Je comptais, en ce samedi 28 novembre 2020, au matin, six arbres abattus. Six arbres abattus, le long de la Sèvre, à la Chaussée des Moines. De nombreux autres arbres, dont trois magnifiques sapins, tendus vers le ciel, étaient marqués d’une croix rouge. Seraient-ils également abattus ? J’apprenais par des habitants que le crime avait été accompli un jour de la semaine à six heures du matin avec des tronçonneuses silencieuses pour ne pas réveiller les alentours. Le Chef de Vertou n’avait pas attendu la réunion de concertation suite à un recours déposé par les défenseurs des arbres. Sur une grande pancarte, près de l’une des souches, était écrit : «  Révéler ce lieu historique, naturel et touristique… Réaménagement du quai de La Chaussée des Moines… préservation de la biodiversité… ». Révéler ce lieu naturel en abattant des arbres qui faisaient son charme , était-ce cohérent ?

Le ciel était bleu. Les couleurs de l’automne chatoyantes. L’eau de la rivière si paisible. Tout pour être heureux, ou, presque. Je ne comprenais pas tout à certains comportements humains. Six arbres avaient été abattus par l’unique décision d’un Chef élu par des habitants qui, aujourd’hui, regrettaient d’avoir voté pour lui. A Nantes, les commerces étaient de nouveau ouverts. Il y avait foule en ce samedi après-midi dans les rues piétonnes. J’attendais mon tour, au bout d’une longue file, devant la Fnac. J’espérais me procurer les deux DVD que j’avais repérés juste avant le confinement. « Un homme pressé » et « Le goût des merveilles ». « Un homme pressé » et « Le goût des merveilles » avaient disparu. J’avais beau chercher, ils n’étaient plus sur le présentoir.
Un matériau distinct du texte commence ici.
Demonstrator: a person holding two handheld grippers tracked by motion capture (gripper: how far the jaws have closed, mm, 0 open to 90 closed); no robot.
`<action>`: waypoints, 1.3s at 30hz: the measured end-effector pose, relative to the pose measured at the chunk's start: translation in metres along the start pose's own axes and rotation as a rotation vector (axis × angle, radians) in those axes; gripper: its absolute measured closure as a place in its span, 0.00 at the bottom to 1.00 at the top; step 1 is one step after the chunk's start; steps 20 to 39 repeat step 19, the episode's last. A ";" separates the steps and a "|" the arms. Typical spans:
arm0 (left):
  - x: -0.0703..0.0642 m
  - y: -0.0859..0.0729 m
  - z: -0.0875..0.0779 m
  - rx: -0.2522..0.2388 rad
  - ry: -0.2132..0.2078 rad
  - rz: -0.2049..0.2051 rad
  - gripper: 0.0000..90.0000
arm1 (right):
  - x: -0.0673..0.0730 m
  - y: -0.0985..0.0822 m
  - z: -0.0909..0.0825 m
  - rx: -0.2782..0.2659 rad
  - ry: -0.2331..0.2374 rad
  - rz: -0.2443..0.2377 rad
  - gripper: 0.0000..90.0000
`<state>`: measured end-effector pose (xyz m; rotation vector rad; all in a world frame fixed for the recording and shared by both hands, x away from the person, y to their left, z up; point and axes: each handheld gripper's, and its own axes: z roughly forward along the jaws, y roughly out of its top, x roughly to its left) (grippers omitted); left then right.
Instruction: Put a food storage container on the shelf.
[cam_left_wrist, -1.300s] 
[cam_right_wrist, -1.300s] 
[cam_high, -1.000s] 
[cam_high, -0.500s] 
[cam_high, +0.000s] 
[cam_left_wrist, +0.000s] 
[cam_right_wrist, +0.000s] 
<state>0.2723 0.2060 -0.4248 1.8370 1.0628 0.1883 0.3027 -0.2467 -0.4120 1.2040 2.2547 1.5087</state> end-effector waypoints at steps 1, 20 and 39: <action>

L’espace DVD avait changé de place et de nouveaux films avaient fait leur apparition, Je fouillais désespérément dans les rayons, quand, ces deux DVD, à dix euros, l’exemplaire, se glissèrent dans mes mains : « Donne-moi des ailes ! » et « Un monde plus grand » . Sans doute, étaient-ce ces deux films que j’avais besoin de voir en ce moment ? Après avoir acquitté mon dû, je me dirigeais à grandes enjambées à ma voiture. La forêt m’appelait de toute urgence. Quitter la métropole. Sentir la bonne odeur des feuilles humides sous mes pas, ces épines de pin, cette mousse si douce… Me laisser émerveiller par le jeu des rayons du soleil à travers les feuilles, un tableau aux cinquante nuances de vert, de jaune, de marron. L’or brillait à la pointe des arbres. L’étang était le reflet d’un monde de toute beauté. Les promeneurs étaient nombreux en de jour de libération conditionnelle. Vingt kilomètres et trois heures de sortie autorisés autour de chez soi. Les enfants jouaient, riaient. Les parents coupaient des branches de houx pour les décorations de Noël. Je ramassais quelques morceaux de bois le long du chemin. Les chiens s’en donnaient à coeur joie. Je me souvenais de mes balades avec mon chien Tostaky à travers la forêt de Fontainebleau. J’avais marché dans ma vie, beaucoup marché. Les arbres étaient mes amis, et mon chien, mon compagnon fidèle. Le soleil se couchait à présent. J’avais organisé ma soirée : une raclette au fromage accompagnée de pommes de terre et de salade autour d’un bon feu de cheminée. Puis je regarderais « Un monde plus grand ».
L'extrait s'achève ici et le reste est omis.